The Securities and Exchange Commission is by far the world’s most foremost agency for regulating securities (and the markets they trade on) and protecting investors. It was created by Congress with the intention of making investing more transparent, deterring practices such as manipulation and fraud.
In the wake of Enron, WorldCom and the accounting/governance debacle, the Sarbanes-Oxley bill was passed in 2002. Named after Paul Sarbanes (D-MD) and Michael Oxley (R-OH), the act introduced reforms in several key areas, in an effort to shore up confidence in US markets and reform the accounting industry, which became way too cozy with consulting and business—thereby compromising their integrity and independence as auditors.
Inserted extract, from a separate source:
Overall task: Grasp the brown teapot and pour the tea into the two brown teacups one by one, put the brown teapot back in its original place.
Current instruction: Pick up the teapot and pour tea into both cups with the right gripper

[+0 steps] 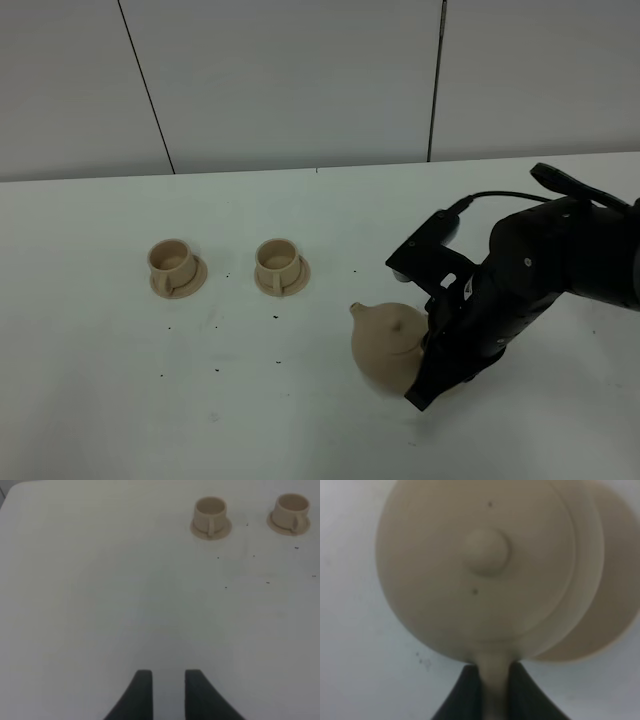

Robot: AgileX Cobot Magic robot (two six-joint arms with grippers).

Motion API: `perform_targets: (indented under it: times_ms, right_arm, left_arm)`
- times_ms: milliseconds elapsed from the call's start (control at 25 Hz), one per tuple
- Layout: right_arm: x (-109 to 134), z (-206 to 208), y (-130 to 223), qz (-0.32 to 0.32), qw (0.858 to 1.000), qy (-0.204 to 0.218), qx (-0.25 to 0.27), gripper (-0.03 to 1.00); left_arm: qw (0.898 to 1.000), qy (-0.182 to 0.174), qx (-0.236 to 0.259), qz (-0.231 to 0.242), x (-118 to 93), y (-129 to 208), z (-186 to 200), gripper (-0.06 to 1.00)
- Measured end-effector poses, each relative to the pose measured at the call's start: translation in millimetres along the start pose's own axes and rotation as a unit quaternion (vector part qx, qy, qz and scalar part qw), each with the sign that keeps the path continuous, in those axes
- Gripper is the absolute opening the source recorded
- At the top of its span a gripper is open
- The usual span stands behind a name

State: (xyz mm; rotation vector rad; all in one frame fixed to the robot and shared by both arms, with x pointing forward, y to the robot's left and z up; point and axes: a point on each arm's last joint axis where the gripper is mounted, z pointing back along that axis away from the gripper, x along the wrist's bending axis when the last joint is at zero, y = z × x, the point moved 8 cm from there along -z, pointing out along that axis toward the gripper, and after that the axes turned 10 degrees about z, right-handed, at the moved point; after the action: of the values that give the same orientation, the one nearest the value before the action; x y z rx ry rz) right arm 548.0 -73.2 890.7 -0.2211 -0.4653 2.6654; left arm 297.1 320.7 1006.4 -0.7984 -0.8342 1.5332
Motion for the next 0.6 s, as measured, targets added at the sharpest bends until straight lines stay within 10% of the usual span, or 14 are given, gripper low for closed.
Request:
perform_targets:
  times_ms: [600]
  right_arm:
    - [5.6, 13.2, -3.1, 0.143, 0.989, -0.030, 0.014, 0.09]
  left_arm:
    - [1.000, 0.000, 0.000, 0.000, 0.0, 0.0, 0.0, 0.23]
Nearly 5 years have passed and the bill has accomplished its goals, but has had several unpleasant secondary and tertiary effects. For instance, the bill has complicated the oversight functions of Congress, the SEC and FASB.
Sar-box has also made it a timely process to stay in compliance with the various provisions and as a result many corporations have formed positions to solely maintain their good standing, creating more corporate red tape.
This has also made many smaller and medium size enterprises reluctant to look to the public markets to raise capital, as the added expense of acquiescing is too expensive and difficult. As a result, New York City has lost its moniker as “Financial Capitol of the World” to London, as more US based companies are looking to list on the AIM or LSE to seek the necessary funding to expand or bulk up their R&D divisions.
The penalty for noncompliance is also quite hefty. While I am not a prosecutor or criminal, the sentence dealt to Bernie Ebbers seems quite steep—as he will likely serve more time than child molesters and violent offenders (including some murder verdicts!).
Requiring CEO’s to sign off on all financials may also not make the amount of sense currently, as it did back in 2001-2002. Many of the best business leaders and innovators are visionaries, not the nuts and bolts type, forcing them to rely on the advice of internal auditors, legal counsel and administrators to certify their quarterly and annual reports. One major unintended consequence is simply a flight of human capital from corporate leadership. Many of our finest influential businesspersons are simply not technocrats and would not be satisfied to be “on the hook” for someone else’s work, when it comes to putting their name on the dotted line. Can you blame them?
I firmly believe that the White House, Capitol Hill, the Securities and Exchange Commission, the Federal (Reserve) Open Market Committee and the FASB need to convene a review of this controversial act. This does not come down to partisanship, politics or power—simply examining the dwindling position of American competitiveness in capital markets and investment. We are ceding investment banking, trading, IDFI (Indirect Foreign Investment for both new listings and ADR’s) entrepreneurial advantage, liquidity—not to mention shaving (who knows how much off) of GDP.
It is up to our Government to literally take the advice of Adam Smith and take their hands off our economy. Protecting the little guy is one thing, impeding growth and commerce is another. Since Chairman Cox has done a brilliant job running the SEC in terms of regulation and protection; he can quite easily cash in some of his political capital, not to mention he has friends and colleagues on both sides of the aisle from his days representing California in the House.